Jeanne Sansfaçon, Howard Steiger, Lise Gauvin, Émilie Fletcher, Mimi Israël

Abstract

Eating Disorders are highly prevalent and widespread mental health problems, with marked risk of chronicity and refractoriness to treatment. Affected individuals are hesitant to change their behaviours and therefore struggle to maintain motivation for therapy. This review aims to produce the first high-quality meta-analysis of the literature on the impact of level of motivation for change on post-treatment outcomes in anorexia nervosa, bulimia nervosa, binge-eating disorder, and other specified feeding or eating disorder (OSFED). A systematic review will be conducted using Cochrane library, Embase, MEDLINE, and PsychINFO. Research registrars and bibliographies of included articles will be screened, and experts will be contacted. The search strategy consists of terms related to eating disorders, motivation, and outcome. Randomized controlled trials, clinical controlled trials, time series, and before-after studies will be included. Participants will be adolescents and adults who are diagnosed with anorexia nervosa, bulimia nervosa, binge-eating disorder or OSFED and who are entering psychotherapy treatment. The predictor studied is defined as motivation for change at the beginning of treatment. The primary outcome will be an overall change in eating-disorder symptomatology at the end of treatment and at less than, and over 6-month follow-up.

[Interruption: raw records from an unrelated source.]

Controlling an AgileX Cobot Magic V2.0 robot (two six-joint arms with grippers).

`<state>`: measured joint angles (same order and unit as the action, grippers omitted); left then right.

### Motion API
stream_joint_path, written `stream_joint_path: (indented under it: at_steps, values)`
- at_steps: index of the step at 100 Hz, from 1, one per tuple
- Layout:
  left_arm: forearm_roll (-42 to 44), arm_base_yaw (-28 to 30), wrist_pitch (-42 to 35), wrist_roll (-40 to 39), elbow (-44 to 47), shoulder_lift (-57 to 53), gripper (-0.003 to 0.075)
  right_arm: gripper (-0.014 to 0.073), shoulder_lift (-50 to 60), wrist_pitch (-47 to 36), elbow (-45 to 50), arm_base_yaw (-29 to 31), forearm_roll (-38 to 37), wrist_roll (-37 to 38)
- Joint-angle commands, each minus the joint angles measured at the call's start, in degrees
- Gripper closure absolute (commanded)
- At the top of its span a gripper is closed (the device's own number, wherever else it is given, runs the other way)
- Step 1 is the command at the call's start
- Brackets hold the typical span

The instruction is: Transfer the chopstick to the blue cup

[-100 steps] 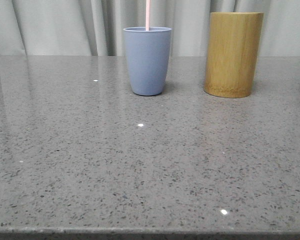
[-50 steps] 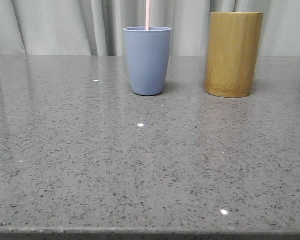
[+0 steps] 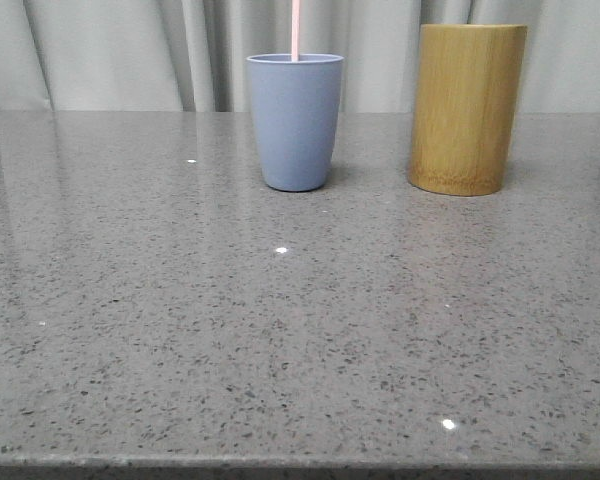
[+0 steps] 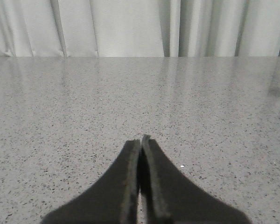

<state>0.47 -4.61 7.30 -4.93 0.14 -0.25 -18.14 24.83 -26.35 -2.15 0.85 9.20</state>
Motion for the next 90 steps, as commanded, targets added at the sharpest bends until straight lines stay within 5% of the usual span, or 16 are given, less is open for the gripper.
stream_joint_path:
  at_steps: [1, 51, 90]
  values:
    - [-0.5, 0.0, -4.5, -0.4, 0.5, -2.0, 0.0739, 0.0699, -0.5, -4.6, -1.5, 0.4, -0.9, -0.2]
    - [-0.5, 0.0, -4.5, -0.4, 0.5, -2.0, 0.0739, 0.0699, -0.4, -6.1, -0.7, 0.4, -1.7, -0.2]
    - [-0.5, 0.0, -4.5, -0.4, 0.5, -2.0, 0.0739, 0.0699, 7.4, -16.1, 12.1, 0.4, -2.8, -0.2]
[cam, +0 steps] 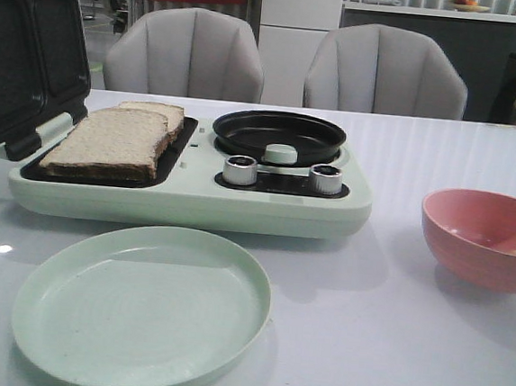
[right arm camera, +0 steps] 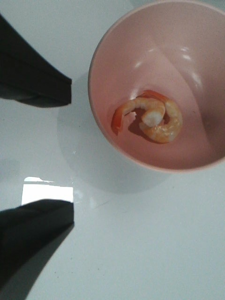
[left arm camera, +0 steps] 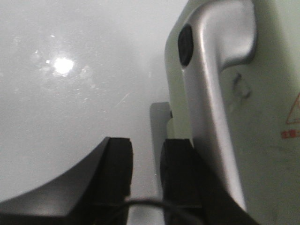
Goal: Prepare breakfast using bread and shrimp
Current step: 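Swing the sandwich maker lid down over the bread with the left gripper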
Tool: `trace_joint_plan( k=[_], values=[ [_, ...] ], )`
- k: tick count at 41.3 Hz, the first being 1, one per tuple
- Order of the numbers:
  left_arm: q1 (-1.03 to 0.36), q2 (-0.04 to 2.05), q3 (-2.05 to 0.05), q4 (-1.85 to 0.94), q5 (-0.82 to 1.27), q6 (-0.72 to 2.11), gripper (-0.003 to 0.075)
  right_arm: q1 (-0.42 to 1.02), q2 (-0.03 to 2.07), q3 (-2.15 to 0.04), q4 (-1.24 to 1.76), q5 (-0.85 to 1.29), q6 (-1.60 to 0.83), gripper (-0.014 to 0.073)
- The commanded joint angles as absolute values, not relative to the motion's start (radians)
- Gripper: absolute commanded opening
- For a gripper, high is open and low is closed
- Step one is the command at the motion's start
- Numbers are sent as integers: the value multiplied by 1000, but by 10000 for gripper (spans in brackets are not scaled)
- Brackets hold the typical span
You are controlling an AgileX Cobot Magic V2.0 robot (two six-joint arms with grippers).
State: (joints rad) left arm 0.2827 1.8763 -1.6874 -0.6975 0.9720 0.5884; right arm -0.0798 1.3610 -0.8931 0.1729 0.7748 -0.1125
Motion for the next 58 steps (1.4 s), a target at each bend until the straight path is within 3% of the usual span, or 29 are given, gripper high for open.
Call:
trace_joint_plan(
  k=[1, 24, 47, 58],
  values=[
    [261, 1823, -1737, -822, 972, 613, 260, -87, 1325, -923, 179, 750, -119, 523],
    [36, 1821, -1800, -822, 996, 621, 260, -87, 1325, -923, 179, 750, -119, 523],
    [-6, 1812, -1800, -819, 1049, 639, 260, -87, 1325, -923, 179, 750, -119, 523],
    [-135, 1750, -1800, -721, 1067, 646, 260, -87, 1325, -923, 179, 750, -119, 523]
  ],
)
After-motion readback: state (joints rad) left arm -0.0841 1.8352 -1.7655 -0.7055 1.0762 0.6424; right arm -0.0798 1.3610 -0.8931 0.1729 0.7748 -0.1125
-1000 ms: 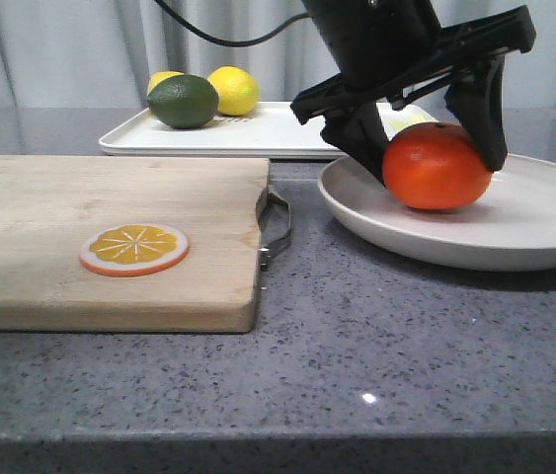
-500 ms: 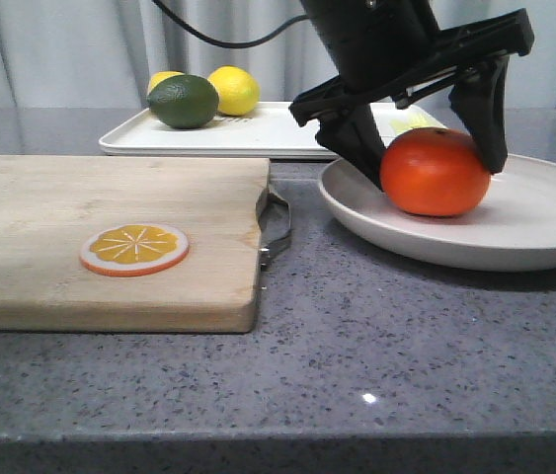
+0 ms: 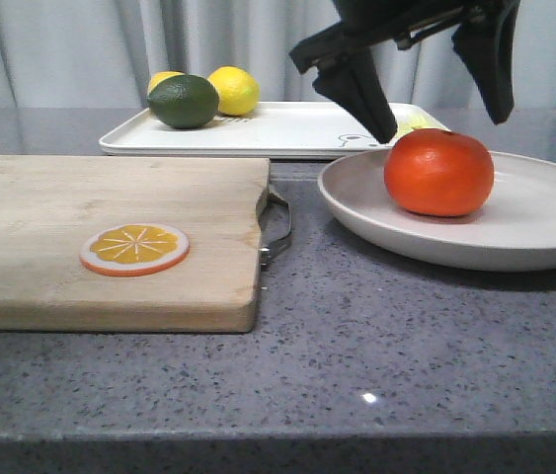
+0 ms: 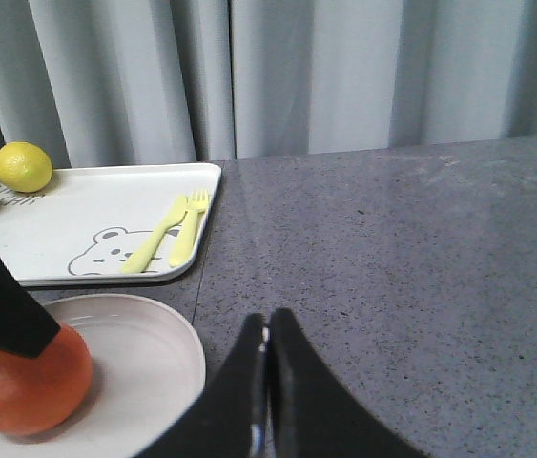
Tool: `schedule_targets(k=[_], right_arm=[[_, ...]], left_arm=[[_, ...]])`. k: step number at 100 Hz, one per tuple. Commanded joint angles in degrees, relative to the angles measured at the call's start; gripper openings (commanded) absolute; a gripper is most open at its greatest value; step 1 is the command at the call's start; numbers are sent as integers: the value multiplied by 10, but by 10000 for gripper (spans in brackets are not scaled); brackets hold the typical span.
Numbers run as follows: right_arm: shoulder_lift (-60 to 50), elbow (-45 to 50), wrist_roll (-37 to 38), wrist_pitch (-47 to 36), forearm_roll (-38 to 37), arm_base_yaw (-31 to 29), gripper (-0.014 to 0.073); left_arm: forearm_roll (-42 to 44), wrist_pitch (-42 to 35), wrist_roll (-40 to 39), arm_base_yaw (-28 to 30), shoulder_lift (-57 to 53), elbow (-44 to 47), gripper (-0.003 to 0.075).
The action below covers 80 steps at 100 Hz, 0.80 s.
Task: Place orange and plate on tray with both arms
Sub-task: 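Raise the left gripper away from the plate and withdraw it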
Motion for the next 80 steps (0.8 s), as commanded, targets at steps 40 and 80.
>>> schedule_targets(k=[40,80], right_arm=[[10,-21,-2,-44,-1,-2,-57],[10,-21,-2,-28,-1,-2,-57]], left_arm=[[85,61,-4,-4,-101,-108,363],[180,61,-4,20,-210,-106,40]])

Other outcomes of interest include change in restricting, binging, and compensatory behaviours, change in shape, weight and eating concerns, change in psychiatric comorbidities, weight restoration, and dropout rates. Articles will be selected, data will be extracted, and the risk of bias will be assessed by independent reviewers using forms pre-created on Eppi-Reviewer 4 software. Results will be combined using a random-effects model. Studies of all sizes and qualities will be included in the analyses. Heterogeneity will be examined by funnel plot, Cochran's Q, and I(2) statistic. Sensitivity analyses will be performed to account for clinical and methodological differences across studies. This systematic review will help determine the predictive value of motivation for change on treatment outcomes in eating disorders. Our systematic review protocol is registered with the International Prospective Register of Systematic Reviews (PROSPERO) (CRD42016035285). All modifications will be available on the PROSPERO website, along with the dates, a description, and a justification.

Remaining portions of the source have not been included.